● **EXERCISE INSTRUCTIONS**: Repeat all the records, precisely as given.

=== ENTRIES SUPPLIED ===

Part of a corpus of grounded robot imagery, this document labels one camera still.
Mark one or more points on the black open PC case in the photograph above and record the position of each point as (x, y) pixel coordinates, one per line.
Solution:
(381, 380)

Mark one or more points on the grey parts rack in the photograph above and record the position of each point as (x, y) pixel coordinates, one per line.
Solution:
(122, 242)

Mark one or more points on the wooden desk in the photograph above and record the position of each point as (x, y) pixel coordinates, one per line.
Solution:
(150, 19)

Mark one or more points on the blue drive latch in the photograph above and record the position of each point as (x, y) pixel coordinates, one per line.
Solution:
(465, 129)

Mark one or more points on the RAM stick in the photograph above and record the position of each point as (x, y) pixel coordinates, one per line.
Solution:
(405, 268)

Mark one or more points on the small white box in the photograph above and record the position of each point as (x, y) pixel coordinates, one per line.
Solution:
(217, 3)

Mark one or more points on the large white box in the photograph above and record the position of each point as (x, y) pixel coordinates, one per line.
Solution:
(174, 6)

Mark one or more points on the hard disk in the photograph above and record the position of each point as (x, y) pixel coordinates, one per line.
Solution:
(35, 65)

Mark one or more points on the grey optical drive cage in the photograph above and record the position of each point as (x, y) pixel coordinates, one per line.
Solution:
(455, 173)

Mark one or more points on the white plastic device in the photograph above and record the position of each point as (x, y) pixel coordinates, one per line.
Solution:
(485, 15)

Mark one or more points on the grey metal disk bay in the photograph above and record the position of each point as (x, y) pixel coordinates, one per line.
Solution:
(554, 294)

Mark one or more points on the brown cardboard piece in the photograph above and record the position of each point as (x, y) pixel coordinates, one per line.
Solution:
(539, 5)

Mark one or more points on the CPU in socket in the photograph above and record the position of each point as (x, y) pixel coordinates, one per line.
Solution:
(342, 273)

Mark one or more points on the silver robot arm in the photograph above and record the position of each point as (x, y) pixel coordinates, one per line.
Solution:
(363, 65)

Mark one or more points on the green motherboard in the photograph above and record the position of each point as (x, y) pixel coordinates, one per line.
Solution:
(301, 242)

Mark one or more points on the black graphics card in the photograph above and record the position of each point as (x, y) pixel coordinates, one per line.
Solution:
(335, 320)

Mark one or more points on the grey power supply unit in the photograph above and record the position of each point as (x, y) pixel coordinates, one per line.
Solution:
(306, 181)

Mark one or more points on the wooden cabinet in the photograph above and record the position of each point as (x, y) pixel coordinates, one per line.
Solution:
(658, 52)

===

● **EXERCISE RESULT**:
Part of a corpus of grounded robot imagery, this document labels one camera still.
Mark one or more points on the black open PC case in the photograph above and record the position of each point as (x, y) pixel coordinates, one per line.
Solution:
(381, 380)

Mark one or more points on the grey parts rack in the photograph above and record the position of each point as (x, y) pixel coordinates, one per line.
Solution:
(122, 242)

Mark one or more points on the wooden desk in the photograph above and record the position of each point as (x, y) pixel coordinates, one per line.
Solution:
(150, 19)

Mark one or more points on the blue drive latch in the photograph above and record the position of each point as (x, y) pixel coordinates, one per line.
Solution:
(465, 129)

Mark one or more points on the RAM stick in the photograph above and record the position of each point as (x, y) pixel coordinates, one per line.
Solution:
(405, 268)

Mark one or more points on the small white box in the photograph above and record the position of each point as (x, y) pixel coordinates, one per line.
Solution:
(217, 3)

Mark one or more points on the large white box in the photograph above and record the position of each point as (x, y) pixel coordinates, one per line.
Solution:
(174, 6)

Mark one or more points on the hard disk in the photograph above and record the position of each point as (x, y) pixel coordinates, one per line.
Solution:
(35, 65)

Mark one or more points on the grey optical drive cage in the photograph above and record the position of each point as (x, y) pixel coordinates, one per line.
Solution:
(455, 173)

Mark one or more points on the white plastic device in the photograph above and record the position of each point as (x, y) pixel coordinates, one per line.
Solution:
(485, 15)

Mark one or more points on the grey metal disk bay in the photograph above and record the position of each point as (x, y) pixel coordinates, one per line.
Solution:
(554, 294)

Mark one or more points on the brown cardboard piece in the photograph above and record the position of each point as (x, y) pixel coordinates, one per line.
Solution:
(539, 5)

Mark one or more points on the CPU in socket in the photograph above and record the position of each point as (x, y) pixel coordinates, one per line.
Solution:
(342, 273)

Mark one or more points on the silver robot arm in the photograph above and record the position of each point as (x, y) pixel coordinates, one per line.
Solution:
(363, 65)

Mark one or more points on the green motherboard in the photograph above and record the position of each point as (x, y) pixel coordinates, one per line.
Solution:
(301, 242)

Mark one or more points on the black graphics card in the photograph above and record the position of each point as (x, y) pixel coordinates, one per line.
Solution:
(335, 320)

Mark one or more points on the grey power supply unit in the photograph above and record the position of each point as (x, y) pixel coordinates, one per line.
Solution:
(306, 181)

Mark one or more points on the wooden cabinet in the photograph above and record the position of each point as (x, y) pixel coordinates, one per line.
Solution:
(658, 52)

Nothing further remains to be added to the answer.